A counterbalance to this morning's New York Times  story (see previous post) on a leftist Columbia University seminar might be C.S. Lewis's famous quote "It's all in Plato."  Unfortunately, a search for discussions of this quote yields, as the top result, a typically shoddy Christian polemic.

From a Christian professor at Seattle Pacific University

"Friedrich Nietzsche (1844-1900) can serve us well as a negative example. Nietzsche's 'new morality' was 'mere innovation,' according to [C.S.] Lewis  [Christian Reflections ]. Nietzsche announced through Zarathustra (and numerous other ways) the relativity of all values and moralities, saying that each people had adhered to a different scheme of values worked out solely in connection with local conditions. 'Nothing is true, everything is permitted,' states Nietzsche, quoting one of Dostoevsky's characters."
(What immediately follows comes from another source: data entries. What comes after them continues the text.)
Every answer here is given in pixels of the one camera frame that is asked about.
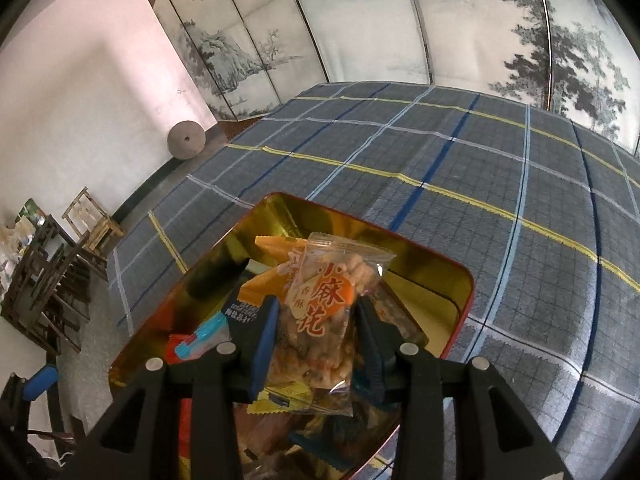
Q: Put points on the large clear fried snack packet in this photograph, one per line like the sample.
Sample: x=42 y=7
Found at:
x=265 y=440

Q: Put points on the red and gold tin box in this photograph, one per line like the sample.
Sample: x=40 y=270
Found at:
x=425 y=307

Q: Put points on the dark wooden furniture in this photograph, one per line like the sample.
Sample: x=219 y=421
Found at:
x=45 y=290

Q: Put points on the grey plaid blanket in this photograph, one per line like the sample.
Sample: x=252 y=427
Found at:
x=500 y=260

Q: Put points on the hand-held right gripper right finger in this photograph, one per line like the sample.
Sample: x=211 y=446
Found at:
x=372 y=355

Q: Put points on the painted folding screen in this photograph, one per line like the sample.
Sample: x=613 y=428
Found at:
x=375 y=20

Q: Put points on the orange snack packet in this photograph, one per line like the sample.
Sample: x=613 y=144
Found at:
x=272 y=250

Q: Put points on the round stone millstone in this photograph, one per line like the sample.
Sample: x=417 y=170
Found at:
x=186 y=140

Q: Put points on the clear dough twist packet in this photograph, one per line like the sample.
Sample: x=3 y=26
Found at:
x=320 y=310

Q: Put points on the blue candy wrapper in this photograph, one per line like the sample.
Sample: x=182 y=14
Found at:
x=212 y=335

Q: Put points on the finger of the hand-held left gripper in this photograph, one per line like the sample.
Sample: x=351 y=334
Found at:
x=42 y=381

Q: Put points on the yellow candy wrapper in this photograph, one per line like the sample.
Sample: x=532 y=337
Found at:
x=285 y=400

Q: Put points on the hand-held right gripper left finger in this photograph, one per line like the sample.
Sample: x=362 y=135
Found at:
x=262 y=355

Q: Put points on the light wooden chair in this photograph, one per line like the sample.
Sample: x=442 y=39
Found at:
x=97 y=225

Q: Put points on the navy cracker packet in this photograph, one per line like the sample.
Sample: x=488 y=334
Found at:
x=239 y=312

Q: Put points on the red snack packet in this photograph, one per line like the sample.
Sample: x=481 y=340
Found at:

No source is given for either the Nietzsche quote or the alleged Dostoevky quote.

This is from a web page titled "In Defense of the Permanent Things." The Christian professor is, according to a far better scholar, permanently wrong. See Note 8 on pages 586-587 of Walter Kaufmann's Basic Writings of Nietzsche  (Random House, November 28, 2000).

One hopes that a more capable scholar, such as Lewis himself* was, might at some point attack the Columbia University leftist nonsense— and Nietzsche— by quoting a more damning passage, such as

" 'Everything is false! Everything is permitted!' "

(from Kaufmann's edition of The Will to Power , Random House, 1968, page 326)

This version of the "Everything is permitted" quote is much more directly related to Nietzsche's relativism, as seen in this image of Kaufmann's edition—

   (Click to enlarge.)


* Or Steven Michels of Sacred Heart University in Fairfield, CT.
  See his "Nietzsche, Nihilism, and the Virtue of Nature"— in particular, note 29.